When does helping an associate out, in exchange for cash, become a second job?

Immediately. If it's income for work, it's taxable.

That said, she doesn't have to file a 1099 with the IRS unless the income exceeds $600 in a year. If it doesn't, and she doesn't, there's pretty much no way the IRS would ever now unless maybe you got audited at random (or for unrelated reasons.)

But, of course, failing to disclose your income to the IRS would be bad, and you shouldn't consider it.
posted by Zed_Lopez at 10:22 AM on November 7, 2005


Response by poster: I'm not trying to shirk the IRS - I'm literally clueless on this one and want to be responsible. Which is indeed why I'm thinking about this now and not in February.
posted by sporky at 10:25 AM on November 7, 2005


If you want to be as legal as legal can me all you have to do is keep track of this income and report it as "other income" when the time comes. The letter of the law, as Mitheral says, is that she should give you a 1099 next year if you're over the low-water mark.
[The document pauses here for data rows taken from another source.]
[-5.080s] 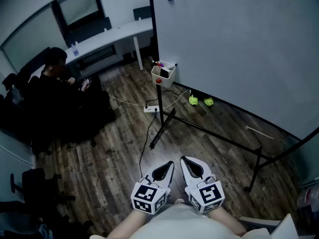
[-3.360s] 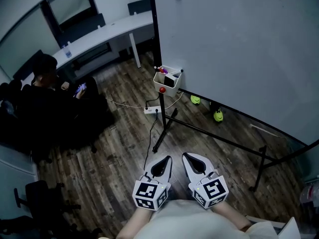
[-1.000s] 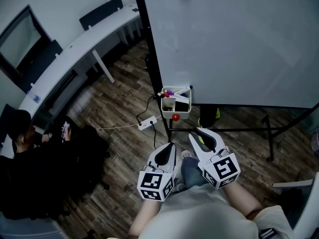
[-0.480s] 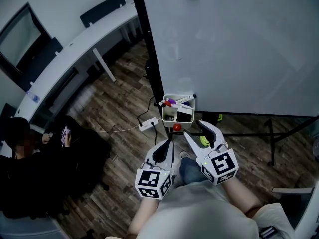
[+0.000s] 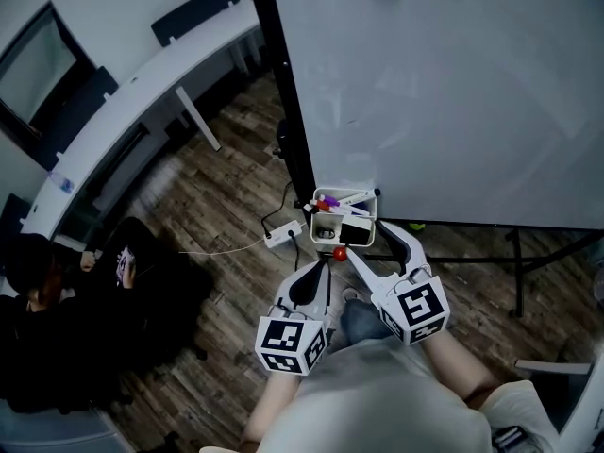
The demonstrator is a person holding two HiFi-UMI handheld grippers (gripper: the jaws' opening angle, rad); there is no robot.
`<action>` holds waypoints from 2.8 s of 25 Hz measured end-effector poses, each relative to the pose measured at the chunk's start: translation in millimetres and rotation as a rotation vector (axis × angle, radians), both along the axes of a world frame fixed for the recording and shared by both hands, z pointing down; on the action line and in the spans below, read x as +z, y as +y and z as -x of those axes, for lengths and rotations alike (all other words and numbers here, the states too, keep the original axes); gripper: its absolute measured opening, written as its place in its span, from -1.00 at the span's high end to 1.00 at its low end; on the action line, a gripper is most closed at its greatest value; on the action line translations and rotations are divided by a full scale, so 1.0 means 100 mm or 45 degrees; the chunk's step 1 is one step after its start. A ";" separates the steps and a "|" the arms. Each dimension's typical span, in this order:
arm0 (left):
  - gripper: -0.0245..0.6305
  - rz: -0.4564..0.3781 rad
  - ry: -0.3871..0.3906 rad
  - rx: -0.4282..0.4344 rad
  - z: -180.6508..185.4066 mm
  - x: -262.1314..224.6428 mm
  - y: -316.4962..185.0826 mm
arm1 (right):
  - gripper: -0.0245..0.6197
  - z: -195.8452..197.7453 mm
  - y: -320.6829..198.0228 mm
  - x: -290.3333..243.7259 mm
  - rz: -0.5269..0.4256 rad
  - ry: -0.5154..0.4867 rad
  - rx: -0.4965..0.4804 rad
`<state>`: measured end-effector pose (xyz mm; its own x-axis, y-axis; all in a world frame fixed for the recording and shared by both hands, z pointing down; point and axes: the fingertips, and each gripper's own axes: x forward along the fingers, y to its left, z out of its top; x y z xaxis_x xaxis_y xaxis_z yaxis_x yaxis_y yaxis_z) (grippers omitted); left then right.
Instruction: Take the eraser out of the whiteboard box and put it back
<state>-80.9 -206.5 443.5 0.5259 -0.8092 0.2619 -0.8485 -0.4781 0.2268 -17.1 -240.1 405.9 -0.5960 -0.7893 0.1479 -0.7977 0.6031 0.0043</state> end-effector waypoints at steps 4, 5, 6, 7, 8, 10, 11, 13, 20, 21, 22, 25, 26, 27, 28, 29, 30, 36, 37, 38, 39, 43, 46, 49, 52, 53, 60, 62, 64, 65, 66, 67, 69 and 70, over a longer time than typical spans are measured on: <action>0.93 0.005 0.002 -0.008 0.02 0.03 -0.09 | 0.08 0.03 -0.11 0.04 0.000 0.016 -0.010; 0.93 0.005 0.001 -0.009 0.02 0.03 -0.11 | 0.08 0.03 -0.13 0.06 0.001 0.023 -0.010; 0.93 0.006 0.000 -0.011 0.03 0.03 -0.13 | 0.08 0.04 -0.15 0.07 0.002 0.028 -0.010; 0.93 0.007 0.000 -0.014 0.04 0.03 -0.14 | 0.08 0.04 -0.17 0.08 0.002 0.033 -0.012; 0.93 0.008 -0.001 -0.018 0.05 0.04 -0.16 | 0.08 0.05 -0.19 0.08 0.002 0.036 -0.015; 0.93 0.010 -0.001 -0.026 0.07 0.04 -0.19 | 0.08 0.07 -0.21 0.09 0.000 0.046 -0.018; 0.93 0.012 -0.001 -0.028 0.08 0.05 -0.20 | 0.08 0.08 -0.22 0.10 0.000 0.051 -0.019; 0.93 0.014 -0.001 -0.032 0.09 0.06 -0.21 | 0.08 0.09 -0.24 0.12 0.004 0.061 -0.017; 0.93 0.025 -0.005 -0.030 0.11 0.09 -0.23 | 0.21 0.06 -0.29 0.15 -0.006 0.080 0.024; 0.93 0.025 -0.006 -0.030 0.11 0.09 -0.23 | 0.22 0.06 -0.29 0.14 -0.011 0.082 0.027; 0.93 0.025 -0.006 -0.028 0.11 0.09 -0.22 | 0.24 0.07 -0.29 0.13 -0.015 0.084 0.029; 0.93 0.024 -0.008 -0.019 0.09 0.08 -0.21 | 0.27 0.06 -0.29 0.12 -0.016 0.093 0.036; 0.93 0.024 -0.009 -0.017 0.09 0.08 -0.21 | 0.27 0.06 -0.29 0.12 -0.016 0.094 0.037; 0.93 0.024 -0.009 -0.016 0.09 0.08 -0.21 | 0.28 0.06 -0.29 0.12 -0.017 0.096 0.038; 0.93 0.024 -0.009 -0.015 0.09 0.08 -0.21 | 0.29 0.06 -0.28 0.12 -0.018 0.099 0.037; 0.93 0.024 -0.008 -0.016 0.09 0.08 -0.20 | 0.29 0.06 -0.28 0.12 -0.021 0.102 0.034; 0.93 0.024 -0.008 -0.016 0.09 0.08 -0.20 | 0.30 0.06 -0.27 0.11 -0.026 0.106 0.031; 0.93 0.023 -0.007 -0.025 0.11 0.07 -0.16 | 0.31 0.08 -0.23 0.06 -0.053 0.109 0.023; 0.93 0.022 -0.006 -0.025 0.11 0.07 -0.16 | 0.31 0.08 -0.23 0.06 -0.056 0.108 0.023; 0.93 0.021 -0.006 -0.024 0.11 0.07 -0.16 | 0.32 0.08 -0.23 0.05 -0.059 0.109 0.024; 0.93 0.020 -0.007 -0.022 0.11 0.07 -0.15 | 0.32 0.07 -0.23 0.04 -0.062 0.109 0.025; 0.93 0.021 -0.007 -0.016 0.09 0.07 -0.12 | 0.32 0.06 -0.20 0.00 -0.075 0.106 0.031; 0.93 0.019 -0.006 -0.013 0.07 0.07 -0.09 | 0.32 0.05 -0.18 -0.01 -0.078 0.104 0.033; 0.93 0.012 -0.007 -0.015 0.07 0.05 -0.07 | 0.33 0.04 -0.17 -0.04 -0.088 0.102 0.038; 0.93 0.007 -0.008 -0.024 0.09 0.03 -0.06 | 0.33 0.04 -0.17 -0.09 -0.108 0.103 0.040; 0.93 0.005 -0.008 -0.027 0.10 0.02 -0.05 | 0.33 0.04 -0.16 -0.11 -0.116 0.103 0.040; 0.93 -0.003 -0.008 -0.028 0.09 0.00 -0.01 | 0.33 0.04 -0.16 -0.25 -0.163 0.098 0.041; 0.93 -0.006 -0.007 -0.026 0.08 0.00 0.00 | 0.33 0.04 -0.15 -0.28 -0.175 0.096 0.041; 0.93 -0.007 -0.007 -0.026 0.08 -0.01 0.02 | 0.34 0.03 -0.15 -0.32 -0.186 0.096 0.040; 0.93 -0.008 -0.007 -0.027 0.08 -0.02 0.02 | 0.34 0.03 -0.15 -0.34 -0.190 0.096 0.040; 0.93 -0.010 -0.007 -0.028 0.08 -0.03 0.02 | 0.34 0.03 -0.14 -0.35 -0.194 0.095 0.040; 0.93 -0.011 -0.007 -0.029 0.07 -0.03 0.03 | 0.34 0.03 -0.14 -0.37 -0.197 0.094 0.040; 0.93 -0.014 -0.007 -0.029 0.07 -0.04 0.04 | 0.34 0.03 -0.13 -0.40 -0.204 0.092 0.040; 0.93 -0.015 -0.006 -0.029 0.07 -0.05 0.04 | 0.34 0.02 -0.13 -0.41 -0.211 0.092 0.040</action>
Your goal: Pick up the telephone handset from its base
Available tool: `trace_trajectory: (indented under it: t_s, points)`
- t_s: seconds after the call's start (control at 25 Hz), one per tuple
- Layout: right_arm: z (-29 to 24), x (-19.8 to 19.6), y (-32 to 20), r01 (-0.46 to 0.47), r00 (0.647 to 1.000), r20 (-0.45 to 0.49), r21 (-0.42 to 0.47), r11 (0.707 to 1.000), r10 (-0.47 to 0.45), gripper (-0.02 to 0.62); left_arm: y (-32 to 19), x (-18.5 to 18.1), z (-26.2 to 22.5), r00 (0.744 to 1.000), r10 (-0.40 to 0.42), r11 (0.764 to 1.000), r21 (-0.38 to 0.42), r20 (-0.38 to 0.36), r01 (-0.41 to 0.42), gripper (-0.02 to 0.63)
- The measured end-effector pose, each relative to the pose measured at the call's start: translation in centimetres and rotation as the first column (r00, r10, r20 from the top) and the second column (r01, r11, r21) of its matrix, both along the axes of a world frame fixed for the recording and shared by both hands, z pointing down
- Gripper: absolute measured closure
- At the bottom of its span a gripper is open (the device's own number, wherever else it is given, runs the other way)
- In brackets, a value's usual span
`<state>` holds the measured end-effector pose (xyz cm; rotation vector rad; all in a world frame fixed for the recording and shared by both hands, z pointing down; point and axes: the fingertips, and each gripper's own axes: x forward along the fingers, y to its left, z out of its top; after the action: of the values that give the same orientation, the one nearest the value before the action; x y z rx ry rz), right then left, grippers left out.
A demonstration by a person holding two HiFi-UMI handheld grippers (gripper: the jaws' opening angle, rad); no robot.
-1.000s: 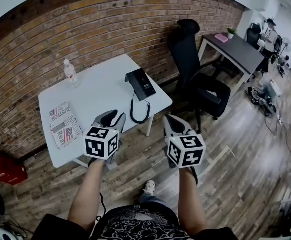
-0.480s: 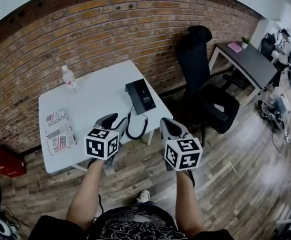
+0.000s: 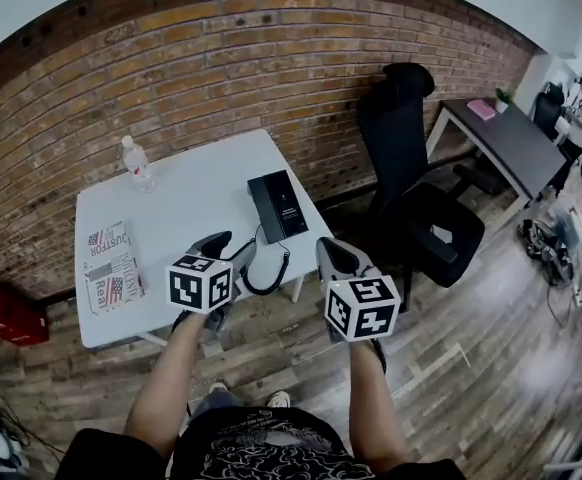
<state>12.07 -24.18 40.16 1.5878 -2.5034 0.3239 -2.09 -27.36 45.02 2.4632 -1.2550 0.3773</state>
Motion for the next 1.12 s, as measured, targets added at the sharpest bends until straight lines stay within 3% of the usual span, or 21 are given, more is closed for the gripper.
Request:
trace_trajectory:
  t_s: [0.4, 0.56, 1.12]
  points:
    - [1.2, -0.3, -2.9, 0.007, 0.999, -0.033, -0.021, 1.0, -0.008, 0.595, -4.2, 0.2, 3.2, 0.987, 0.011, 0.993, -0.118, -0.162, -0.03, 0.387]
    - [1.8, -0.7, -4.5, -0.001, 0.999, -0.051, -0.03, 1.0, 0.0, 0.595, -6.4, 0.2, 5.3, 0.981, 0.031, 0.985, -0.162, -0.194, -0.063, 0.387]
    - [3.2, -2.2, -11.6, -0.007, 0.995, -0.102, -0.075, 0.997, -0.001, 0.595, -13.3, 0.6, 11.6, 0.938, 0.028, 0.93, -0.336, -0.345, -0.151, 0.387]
However you're supposed to report all income whether you're over or under that amount and whether or not she 1099s you.
posted by phearlez at 10:38 AM on November 7, 2005


Read Nolo Press' Working for Yourself for a comprehensive guide to doing everything right.

Regarding deducting your laptop, keep in mind that the IRS can consider unprofitable businesses to be hobbies and un-deduct your business deductions (with penalties and interest.) (The details are confusing; it's based on inexact criteria; I don't claim to understand it.)( Also, deducting something like a laptop complicates your returns for years to come, requiring filing forms about amortized depreciation.)
posted by Zed_Lopez at 1:52 PM on November 7, 2005


The IRS gives you 3 options: either you're an employee, an independent contractor, or it's misc income. The IRS has guidelines that establish which it considers you to be, which in turn will affect how much tax you have to pay on it.